Dr. M.J. Bazos, MD. Patient Handout
SEIZURE DISORDER, GRAND MAL
(EPILEPSY)

About Your Diagnosis
A seizure is caused by abnormal signals in the brain. This may be brought on by a head injury, stroke, brain infection, or tumor, but more than half the time the cause is unknown. During a grand mal seizure, patients may lose consciousness as well as bowel and bladder control. They may stop breathing or may become injured during the severe muscle contractions.
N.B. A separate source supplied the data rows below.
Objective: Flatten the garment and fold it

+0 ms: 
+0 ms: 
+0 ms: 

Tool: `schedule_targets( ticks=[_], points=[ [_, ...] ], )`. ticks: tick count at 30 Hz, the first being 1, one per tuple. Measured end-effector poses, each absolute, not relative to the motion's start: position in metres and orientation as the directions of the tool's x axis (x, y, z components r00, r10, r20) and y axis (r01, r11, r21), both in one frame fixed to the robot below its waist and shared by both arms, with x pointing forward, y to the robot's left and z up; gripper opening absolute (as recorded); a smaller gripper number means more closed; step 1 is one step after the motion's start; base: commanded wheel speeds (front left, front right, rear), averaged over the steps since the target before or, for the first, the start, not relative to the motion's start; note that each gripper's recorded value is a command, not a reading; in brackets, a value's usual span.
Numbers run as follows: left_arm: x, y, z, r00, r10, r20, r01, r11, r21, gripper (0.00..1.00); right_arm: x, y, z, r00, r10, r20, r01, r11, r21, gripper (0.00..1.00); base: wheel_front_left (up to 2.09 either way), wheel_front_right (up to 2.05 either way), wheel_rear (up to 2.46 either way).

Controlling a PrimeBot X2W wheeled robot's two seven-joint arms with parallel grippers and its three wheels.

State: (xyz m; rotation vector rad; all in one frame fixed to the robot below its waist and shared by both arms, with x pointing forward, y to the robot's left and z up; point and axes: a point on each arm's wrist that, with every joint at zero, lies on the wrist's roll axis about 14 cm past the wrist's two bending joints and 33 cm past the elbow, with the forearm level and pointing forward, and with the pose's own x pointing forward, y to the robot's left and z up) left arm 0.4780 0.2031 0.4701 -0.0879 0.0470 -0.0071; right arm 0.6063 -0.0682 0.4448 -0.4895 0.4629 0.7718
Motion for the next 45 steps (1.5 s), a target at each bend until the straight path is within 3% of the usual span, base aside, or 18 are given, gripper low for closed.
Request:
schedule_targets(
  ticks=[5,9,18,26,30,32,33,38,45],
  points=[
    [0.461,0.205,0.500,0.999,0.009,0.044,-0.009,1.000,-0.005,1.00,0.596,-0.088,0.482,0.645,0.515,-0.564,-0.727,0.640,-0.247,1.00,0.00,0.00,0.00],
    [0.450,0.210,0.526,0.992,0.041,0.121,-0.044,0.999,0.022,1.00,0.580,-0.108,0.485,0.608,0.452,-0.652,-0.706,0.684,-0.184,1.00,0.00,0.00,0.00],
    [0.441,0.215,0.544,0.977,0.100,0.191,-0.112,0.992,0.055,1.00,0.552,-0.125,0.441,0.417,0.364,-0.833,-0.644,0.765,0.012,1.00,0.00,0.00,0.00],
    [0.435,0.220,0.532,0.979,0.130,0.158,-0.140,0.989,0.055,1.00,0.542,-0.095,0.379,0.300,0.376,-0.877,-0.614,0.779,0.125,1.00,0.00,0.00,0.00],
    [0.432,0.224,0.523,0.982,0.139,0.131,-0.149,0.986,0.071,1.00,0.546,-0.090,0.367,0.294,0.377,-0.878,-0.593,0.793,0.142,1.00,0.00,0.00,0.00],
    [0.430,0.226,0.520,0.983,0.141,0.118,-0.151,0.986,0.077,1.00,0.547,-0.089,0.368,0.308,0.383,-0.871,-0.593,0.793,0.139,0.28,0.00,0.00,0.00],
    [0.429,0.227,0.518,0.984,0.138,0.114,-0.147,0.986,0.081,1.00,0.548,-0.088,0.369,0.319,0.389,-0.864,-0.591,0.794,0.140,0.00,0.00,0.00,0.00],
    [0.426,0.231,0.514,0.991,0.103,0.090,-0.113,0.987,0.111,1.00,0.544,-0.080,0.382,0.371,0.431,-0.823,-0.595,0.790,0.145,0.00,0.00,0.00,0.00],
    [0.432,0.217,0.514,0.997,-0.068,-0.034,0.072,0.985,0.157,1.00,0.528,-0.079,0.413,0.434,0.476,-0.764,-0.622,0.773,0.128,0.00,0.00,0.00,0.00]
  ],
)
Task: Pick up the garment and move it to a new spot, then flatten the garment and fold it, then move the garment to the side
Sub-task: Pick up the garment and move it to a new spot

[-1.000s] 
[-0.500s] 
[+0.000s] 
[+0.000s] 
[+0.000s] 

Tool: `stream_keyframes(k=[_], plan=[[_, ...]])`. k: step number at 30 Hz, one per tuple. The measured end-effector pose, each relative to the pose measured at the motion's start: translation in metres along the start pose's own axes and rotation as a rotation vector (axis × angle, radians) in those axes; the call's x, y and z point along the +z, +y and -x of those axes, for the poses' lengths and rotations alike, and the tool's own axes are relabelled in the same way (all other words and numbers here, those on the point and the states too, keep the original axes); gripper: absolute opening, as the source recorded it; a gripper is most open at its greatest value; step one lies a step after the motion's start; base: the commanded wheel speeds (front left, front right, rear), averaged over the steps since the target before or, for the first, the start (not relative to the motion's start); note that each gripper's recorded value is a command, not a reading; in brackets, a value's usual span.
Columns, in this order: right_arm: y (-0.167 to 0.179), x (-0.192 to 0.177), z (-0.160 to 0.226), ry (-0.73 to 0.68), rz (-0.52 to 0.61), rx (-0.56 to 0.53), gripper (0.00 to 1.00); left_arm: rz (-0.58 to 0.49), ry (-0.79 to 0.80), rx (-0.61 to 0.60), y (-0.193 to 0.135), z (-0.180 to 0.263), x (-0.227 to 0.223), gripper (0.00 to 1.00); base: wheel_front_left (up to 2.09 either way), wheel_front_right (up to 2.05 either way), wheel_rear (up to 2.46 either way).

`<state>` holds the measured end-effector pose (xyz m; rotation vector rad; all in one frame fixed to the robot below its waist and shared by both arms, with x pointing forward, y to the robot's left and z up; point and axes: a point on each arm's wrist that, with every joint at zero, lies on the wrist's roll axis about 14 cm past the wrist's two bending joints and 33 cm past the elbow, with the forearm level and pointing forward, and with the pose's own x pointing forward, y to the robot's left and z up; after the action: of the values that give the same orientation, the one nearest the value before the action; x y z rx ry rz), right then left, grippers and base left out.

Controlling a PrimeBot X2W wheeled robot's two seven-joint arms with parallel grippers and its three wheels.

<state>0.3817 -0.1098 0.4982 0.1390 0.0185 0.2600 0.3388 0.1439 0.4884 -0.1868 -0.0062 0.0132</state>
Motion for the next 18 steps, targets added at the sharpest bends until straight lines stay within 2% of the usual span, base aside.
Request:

Living With Your Diagnosis
Grand mal or tonic-clonic seizures are characterized by four phases. Recognizing these may be important. Grand mal seizures are often preceded by an odd feeling, strange taste or odor, or headache. These warning signs are known as auras (phase 1). Not all grand mal seizures are preceded by an aura. This type of seizure generally begins with a rigid stiffening of the body, lasting a minute or less, and loss of consciousness. This is known as the tonic phase (phase 2). This is followed by the tonic-clonic phase that appears as strong muscle contractions and convulsions (phase 3). The tonic-clonic phase may last several minutes. A tonic-clonic seizure generally causes a loss of consciousness, vigorous muscle contractions, and loss of control of your bladder and/or bladder. Persistence of tonic-clonic seizure activity is a medical emergency called status epilepticus. Immediately after the seizure is the postictal phase where the patient gradually returns to consciousness from a level of stupor and confusion (phase 4). When epilepsy is newly diagnosed, you must take several precautions until you have confidence that your seizure disorder is well controlled. If you live alone, you should make arrangements for someone to stay with you until your physician believes it is safe for you to resume living alone.

Treatment
Initially, your physician may want to get a computed tomography (CT) scan of your brain and a brain wave study (electroencephalogram, [EEG]) to determine whether there is a known cause for your seizures. The primary treatment for seizures is medication. Sometimes more than one antiseizure
(anticonvulsant) medication may be used. Your physician may have to obtain blood samples at times to ensure that you are receiving the correct dose of medication. Your dose schedule may be adjusted to achieve a protective blood level of medication. There are several different medications that may be used, and your physician will give you information about the side effects associated with each medication prescribed. Often, the medication will decrease the frequency and severity of the seizure but some individuals, despite medication, continue to have seizures.

The DOs
• Take your medication as prescribed to prevent seizures.
• Wear an ID bracelet indicating that you have a seizure disorder and listing the medications you are taking.
• Teach your family and friends about your disorder and what to do if you have a seizure.
• If you feel a seizure coming on, tell someone near you and lie down.

The DON’Ts
• Don’t operate dangerous machinery or drive unless your physician has approved.
• Don’t swim alone.
• Don’t climb on ladders or roofs or anything that may be dangerous should you have a seizure.

When to Call Your Doctor
• If the patient is injured during a seizure, has difficulty breathing, or does not regain consciousness shortly after the seizure.
• If the patient has continuous tonic-clonic seizures. This is a medical emergency called status epilepticus. Call “911” for an ambulance.
• If you have any problems associated with your medications.
• If your seizures become more frequent or severe.